Bernard Pivot reçoit--
de Patrick Rambaud

critiqué par Jules, le 3 septembre 2001
(Bruxelles - 80 ans)


La note:  étoiles
Une idée originale...
Dans ce livre, Patrick Rambaud a inventé de toutes pièces deux émissions de Bernard Pivot qui auraient pu avoir eu lieu des années plus tôt.
Tous les propos tenus par les écrivains censés y avoir participé l’ont été un jour ou l'autre par eux lors d’émissions radios, télés ou lors d’interviews qu’ils ont accordés. Il s'est donc tenu à ne faire que la mise en scène et l’ordre des dialogues, ainsi que le travail de recherche.
Rambaud, nous dit d'emblée ceci : « Comprenez : ils écrivaient leurs livres eux-mêmes, ils avaient donc des idées plus précises de leur travail et de la littérature que bien des invités d'
« Apostrophes » et de « Bouillon de culture »..
Ce livre est divisé en deux parties. La première est une émission consacrée au thème « Peut-on tout dire ? » et Céline, Breton, Queneau, Cendrars et Vian sont censés y avoir participés. Elle m'a donné une certaine impression de rigidité des personnages, comme si Rambaud n'était pas arrivé à donner vie à ces auteurs. Etaient-ils par trop imbus d'eux-mêmes, par trop ennemis, par trop intransigeants, par trop différents ?. Le fait est que je suis resté comme un spectateur distant qui ne rentre pas dans le jeu…
La seconde partie aurait été une émission sur la question « A quoi servent les romans ? »
Mauriac, Sartre, Camus, Malraux et Cocteau. y auraient assisté. Ici, le ton est beaucoup plus enlevé, les personnages prennent vie et tout coule davantage comme si cette émission avait pu se tenir. Il faut dire aussi que nous volons à un autre niveau !… Pivot se fait mettre en boîte par Camus sur la question de la peine de mort, Cocteau nous lâche quelques très belles réparties sur ce qu’est l’écriture, la poésie. Sartre ne mange pas encore Camus tout vif et Malraux ne pense pas qu’à sa propre légende. Mauriac n'est pas attaqué avec trop de virulence et ne se défend pas mal dans son rôle.
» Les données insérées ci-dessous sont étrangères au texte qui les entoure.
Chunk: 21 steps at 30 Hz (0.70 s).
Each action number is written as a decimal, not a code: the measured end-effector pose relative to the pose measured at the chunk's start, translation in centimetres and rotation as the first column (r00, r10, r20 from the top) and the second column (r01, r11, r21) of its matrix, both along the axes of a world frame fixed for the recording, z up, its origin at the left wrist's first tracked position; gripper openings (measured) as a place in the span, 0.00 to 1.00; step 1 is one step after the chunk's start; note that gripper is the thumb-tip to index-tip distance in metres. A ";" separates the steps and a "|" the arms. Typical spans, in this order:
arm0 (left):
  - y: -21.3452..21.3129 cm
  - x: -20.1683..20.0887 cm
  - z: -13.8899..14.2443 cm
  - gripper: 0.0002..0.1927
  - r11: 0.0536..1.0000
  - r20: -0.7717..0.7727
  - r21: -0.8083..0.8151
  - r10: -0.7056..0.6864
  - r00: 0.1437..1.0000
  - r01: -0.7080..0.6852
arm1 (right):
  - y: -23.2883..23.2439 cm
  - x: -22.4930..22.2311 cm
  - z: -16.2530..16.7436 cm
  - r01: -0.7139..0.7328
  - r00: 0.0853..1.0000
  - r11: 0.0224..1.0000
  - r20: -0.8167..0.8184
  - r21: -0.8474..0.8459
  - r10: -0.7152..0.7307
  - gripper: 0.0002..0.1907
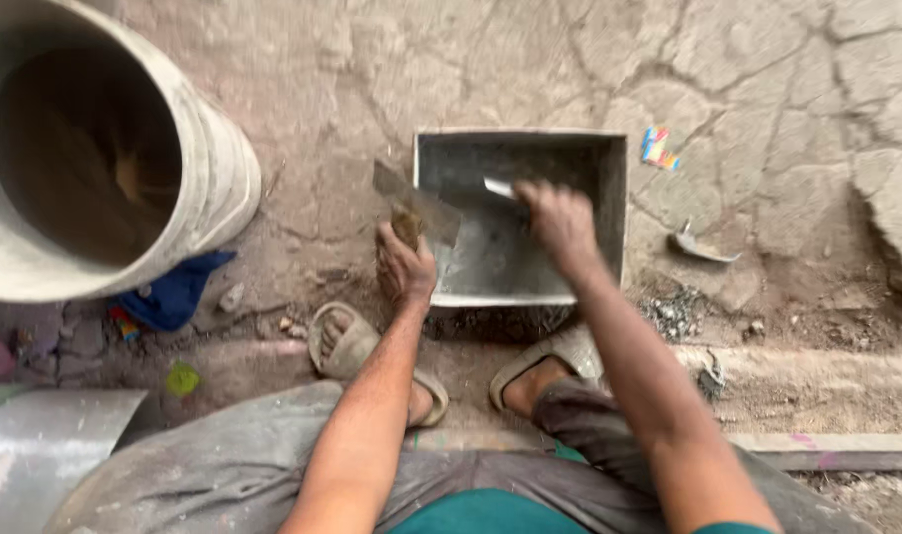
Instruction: The person sits on the ground and cleans dried concrete out of an open metal box mold. They hold a small brick-like block and a flat metal scraper/trowel, scraping the box walls and floor, brushing debris out by hand, and repeatedly scraping the corners and edges to remove hardened residue.
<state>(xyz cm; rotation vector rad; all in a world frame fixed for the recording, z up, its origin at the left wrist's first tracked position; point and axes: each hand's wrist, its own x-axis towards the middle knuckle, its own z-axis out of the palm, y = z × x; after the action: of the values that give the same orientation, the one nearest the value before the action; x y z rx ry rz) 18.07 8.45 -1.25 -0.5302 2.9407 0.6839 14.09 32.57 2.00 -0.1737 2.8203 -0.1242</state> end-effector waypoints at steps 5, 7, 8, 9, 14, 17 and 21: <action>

Ce qui me semble intéressant dans l’exercice c'est de retrouver certaines constantes dans ces propos d'auteurs. Il apparaît que tous semblent trouver qu'écrire est vraiment une chose très dure, qui demande un très gros effort. A la différence de Céline,
les écrivains de la seconde émission attachent davantage d’importance au fond qu’à la forme et partent du principe que la forme vient en plus, comme un extra non recherché. Cette position n'est évidemment pas valable pour les poètes.
J'adore cette réplique de Cendrars à Breton qui gage qu'il n'a jamais pris le Transsibérien : « Le Transsibérien, qu’est ce que ça peut foutre que je l'aie pris ou non, si je t’y ai emmené ! »
Cela fait un drôle d’effet de retrouver des phrases entières de certains livres que nous avons lus de ces auteurs, comme celle de Céline qui défend son style en prenant Van Gogh, Bosch et Debussy pour exemples, ainsi que celle de Malraux qui reprend la réplique de Garine, dans « Les Conquérants », quand celui-ci parle des pauvres.
Un livre qui peut éclairer certains sur des auteurs qu'ils ne connaissent pas ou assez peu. Peut-être pourrait-il aussi leur donner l’envie de lire l’un ou l’autre livres de ces auteurs ? L’exercice valait la peine d'être tenté.